Housel’s fascination with understanding and applying human behavior to investing— what we now think of as behavioral finance — began when he first started writing about finance full time in 2007. It was auspicious timing: The global financial markets and banking system were under extreme stress. The following year, in September 2008, Lehman Brothers collapsed and almost brought the global financial system down with it.

The effects of the global financial crisis (GFC) would be felt for years to come and spurred many questions.

“Almost everything I wrote centered around this idea of: ‘Why did the financial crisis of 2008 happen? What were its causes? Why did people behave the way that they did? Have they learned their lesson? Why do they keep making the same mistakes over and over again? Will they keep making those mistakes in the future?’” Housel said.

Housel, now a partner at the Collaborative Fund, soon learned the answers weren’t contained in any finance or economics textbook.
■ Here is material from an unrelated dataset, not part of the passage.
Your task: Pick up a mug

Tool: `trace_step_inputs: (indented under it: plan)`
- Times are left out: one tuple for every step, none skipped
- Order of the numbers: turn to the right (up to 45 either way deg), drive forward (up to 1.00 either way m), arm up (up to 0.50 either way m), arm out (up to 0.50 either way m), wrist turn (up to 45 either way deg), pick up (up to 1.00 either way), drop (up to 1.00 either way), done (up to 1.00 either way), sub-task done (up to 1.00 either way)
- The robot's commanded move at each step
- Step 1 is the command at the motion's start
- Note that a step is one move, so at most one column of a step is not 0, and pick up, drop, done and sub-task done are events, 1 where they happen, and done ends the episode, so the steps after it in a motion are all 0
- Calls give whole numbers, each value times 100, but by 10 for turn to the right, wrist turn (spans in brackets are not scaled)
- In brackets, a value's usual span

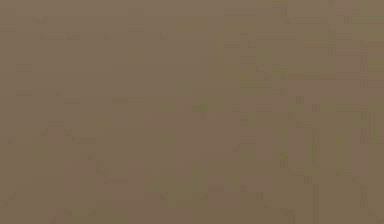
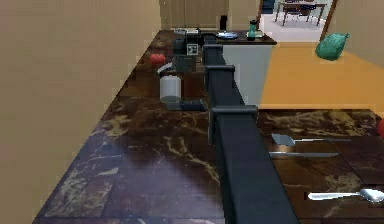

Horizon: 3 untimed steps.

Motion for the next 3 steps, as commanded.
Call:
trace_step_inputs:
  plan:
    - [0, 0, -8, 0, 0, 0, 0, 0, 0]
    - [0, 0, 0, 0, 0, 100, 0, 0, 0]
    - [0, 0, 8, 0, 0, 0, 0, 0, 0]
He had to look further afield, to other disciplines.

He discovered he could find subtle clues about the origins of events like the financial crisis by studying psychology, sociology, and other subjects. “You could explain why policy makers did the things that they did through the lens of politics, and theories about politics,” he said. “You could explain how people thought about greed and fear through a lot of other fields, like medicine and military history.”
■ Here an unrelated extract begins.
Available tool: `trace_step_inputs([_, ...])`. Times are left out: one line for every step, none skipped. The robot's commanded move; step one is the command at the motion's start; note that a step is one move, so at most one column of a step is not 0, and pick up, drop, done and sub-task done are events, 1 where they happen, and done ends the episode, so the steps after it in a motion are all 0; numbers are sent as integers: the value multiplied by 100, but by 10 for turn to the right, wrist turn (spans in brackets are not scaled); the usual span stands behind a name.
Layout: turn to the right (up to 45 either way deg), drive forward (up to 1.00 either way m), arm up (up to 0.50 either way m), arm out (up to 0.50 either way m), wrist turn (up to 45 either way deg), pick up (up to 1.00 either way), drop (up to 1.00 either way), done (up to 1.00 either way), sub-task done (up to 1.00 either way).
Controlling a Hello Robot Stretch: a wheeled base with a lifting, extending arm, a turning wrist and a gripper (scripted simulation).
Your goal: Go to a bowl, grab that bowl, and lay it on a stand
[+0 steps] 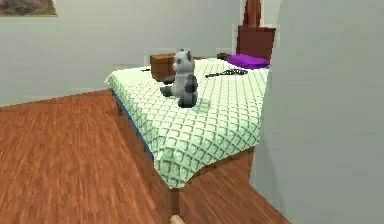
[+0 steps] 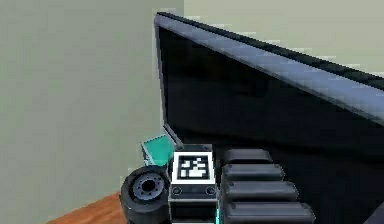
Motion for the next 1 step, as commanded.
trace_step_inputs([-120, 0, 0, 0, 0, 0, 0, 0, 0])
Disciplines that on the surface have little connection to economics or investing could actually yield valuable insights because they ask similar questions. “What is people’s relationship with greed and fear? Are people able to take a true long-term mindset? How gullible are you? Who do you trust? Who do you seek information from?” he said. “Those are the most important questions in investing and they also apply to a lot of fields.”



Housel believes the psychological side of investing is the most critical.

“You can be the best stock picker in the world, you can be the best economist in the world, you can have the best analytical abilities, the academic credentials of anyone else in the world,” he said. “But if you lose your cool, if you lose your temper, in March of 2020, or in 2008, or in 1999, none of that matters.”

Not for nothing, the other quote Housel includes in the epigraph is attributed to Napoleon: “A genius is the man who can do the average thing when everyone else around him is losing his mind.”

The reason why the behavioral side of investing is so important is that it can effectively short-circuit whatever analytical skills you may have. If you haven’t mastered the behavioral side of investing, all those analytical skills that take so long to develop are irrelevant.

The key takeaway: “Investing is not just about money,” he said. “Investing is about our relationship with greed and fear.”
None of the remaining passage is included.